I’m creating a custom convolution layer (using PyTorch 10.2) and experiencing a memory leak (on host
not device) whenever I use stride=2. So far, I’ve isloated the memory leak to calling cudnn_convolution_backward (basically this code) with mask (True, True). If I use the mask (False, True) (i.e. not call conv backward for input) then the leak goes away. It also goes away when I use stride=1. I’m using the function in Python via torch.utils.cpp_extension.load. Is this a known issue? I couldn’t find anything on Github.

I’m not aware of a memory leak in any cudnn call right now. Are you seeing the same “leak” using PyTorch calls or only using your custom extension?

There’s no leak if I use the regular PyTorch Conv2d layer.

It seems like it’s not in the cudnn function itself but rather somehow in transferring data to host.
There’s not leak if I do

grads_host[:,:,top:bottom,:].copy_(grad_input_from_cudnn)

But there’s a leak if I instead execute

grads_host[:,:,top:bottom,:] += grad_input_from_cudnn.to(torch.device('cpu'))

I need to use the latter but I don’t know what’s wrong with this line.
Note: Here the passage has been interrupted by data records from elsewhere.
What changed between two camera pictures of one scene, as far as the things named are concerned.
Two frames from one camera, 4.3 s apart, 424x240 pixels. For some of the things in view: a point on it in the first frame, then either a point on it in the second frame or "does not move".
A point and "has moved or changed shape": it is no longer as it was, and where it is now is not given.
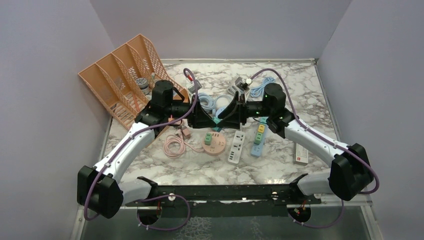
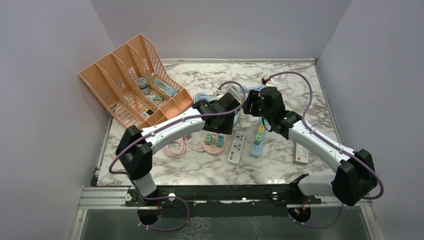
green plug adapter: (258, 138) does not move
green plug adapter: (208, 140) does not move
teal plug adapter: (216, 119) has moved or changed shape
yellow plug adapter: (261, 128) does not move
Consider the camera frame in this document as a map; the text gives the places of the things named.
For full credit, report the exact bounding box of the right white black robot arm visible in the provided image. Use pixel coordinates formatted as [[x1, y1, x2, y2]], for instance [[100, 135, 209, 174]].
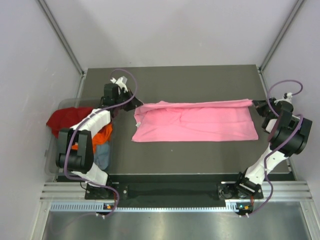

Any tips?

The second code accumulates the CPUTensor grad_input_from_cudnn to grad_host and thus also stores the entire attached computation graph with it, which would be expected behavior and not a leak.
You might want to check if this is the case and if you would need to detach the tensor before the accumulation (which would depend on the actual use case).

I thought in torch.autograd.Function’s backward function, I wouldn’t need to detach anything but I tried it and it doesn’t solve the issue. The memory still keeps going up with each step.
Also, I’m still not experiencing any leak for stride=1, only when stride is greater than 1.
My temporary workaround is to transfer the grads to GPU, perform addition there and then use copy_ to transfer them back. But that’s of course computationally more expensive.

Just found out that the leak is slower if I do

grads_host = grads_host.detach()

but still no clue what the actual problem is.

Can I somehow turn off computational graph construction in the forward and backward functions of torch.autograd.Function? I thought this happens anyway in those functions but apparently not.